Using the method of characteristics, you examine the function $u$ along a trajectory $(x(t),y(t))$ through some point $(x_0,y_0)$ (usually in a boundary value problem you choose a convenient pair for the initial conditions, i.e. where you have boundary data) converting the partial differential equation into an ordinary differential equation. Namely, you want $$ x'(t)=1\\ y'(t)=2x(t) $$ since then $\frac{d}{dt}u(x(t),y(t))=u_x+2x(t)u_y=0$ for $u$ which solve the pde.
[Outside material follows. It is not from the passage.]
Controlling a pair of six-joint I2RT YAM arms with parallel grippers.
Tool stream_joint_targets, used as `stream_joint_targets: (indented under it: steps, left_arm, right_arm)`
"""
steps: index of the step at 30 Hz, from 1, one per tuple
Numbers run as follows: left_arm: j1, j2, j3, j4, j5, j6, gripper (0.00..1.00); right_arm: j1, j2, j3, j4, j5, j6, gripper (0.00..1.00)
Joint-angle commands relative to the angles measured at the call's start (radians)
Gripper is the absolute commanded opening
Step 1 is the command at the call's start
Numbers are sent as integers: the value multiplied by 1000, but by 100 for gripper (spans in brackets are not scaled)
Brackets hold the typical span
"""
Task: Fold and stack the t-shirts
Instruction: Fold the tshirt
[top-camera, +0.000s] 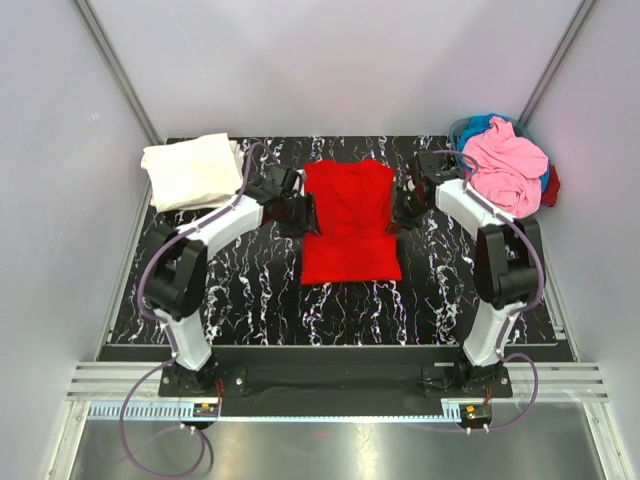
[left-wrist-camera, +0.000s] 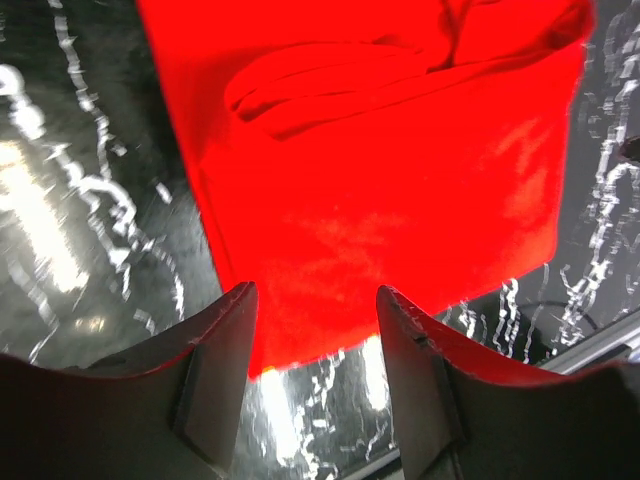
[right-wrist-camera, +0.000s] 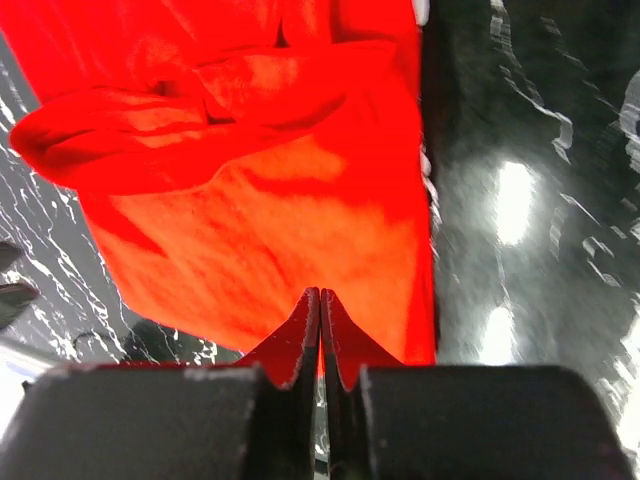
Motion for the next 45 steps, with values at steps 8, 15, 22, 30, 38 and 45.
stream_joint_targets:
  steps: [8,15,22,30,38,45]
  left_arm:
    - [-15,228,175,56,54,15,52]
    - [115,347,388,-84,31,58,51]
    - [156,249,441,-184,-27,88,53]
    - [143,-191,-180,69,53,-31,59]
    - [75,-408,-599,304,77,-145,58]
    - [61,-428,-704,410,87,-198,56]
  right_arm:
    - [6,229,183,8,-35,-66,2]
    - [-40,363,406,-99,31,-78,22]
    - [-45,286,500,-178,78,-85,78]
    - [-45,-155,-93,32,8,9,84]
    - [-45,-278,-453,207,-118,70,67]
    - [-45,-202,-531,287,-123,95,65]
So along trajectories of the above sort, as $u(x(t),y(t))=u(x_0,y_0)$.

Solving the coupled system, we find $$ x(t)=t+x_0\\ y(t)=t^2+2x_0t+y_0 $$ and eliminating the parameter $t$, we have that $u$ is constant as long as $$ y=(x-x_0)^2+2x_0(x-x_0)+y_0=x^2-x_0^2+y_0 $$

We know that $$ u(x,y)=u(x,x^2+y_0-x_0^2)=u(x_0,y_0) $$

From here, it is obvious that the first condition is easy to satisfy. We know that the desired function is constant along the parabola $y=x^2$, this condition just fixes such a constant to be $2$.

For the second, it is clearly impossible, since we know that $u$ is constant on the parabola $y=x^2$, but $e^{-x}$ is not constant.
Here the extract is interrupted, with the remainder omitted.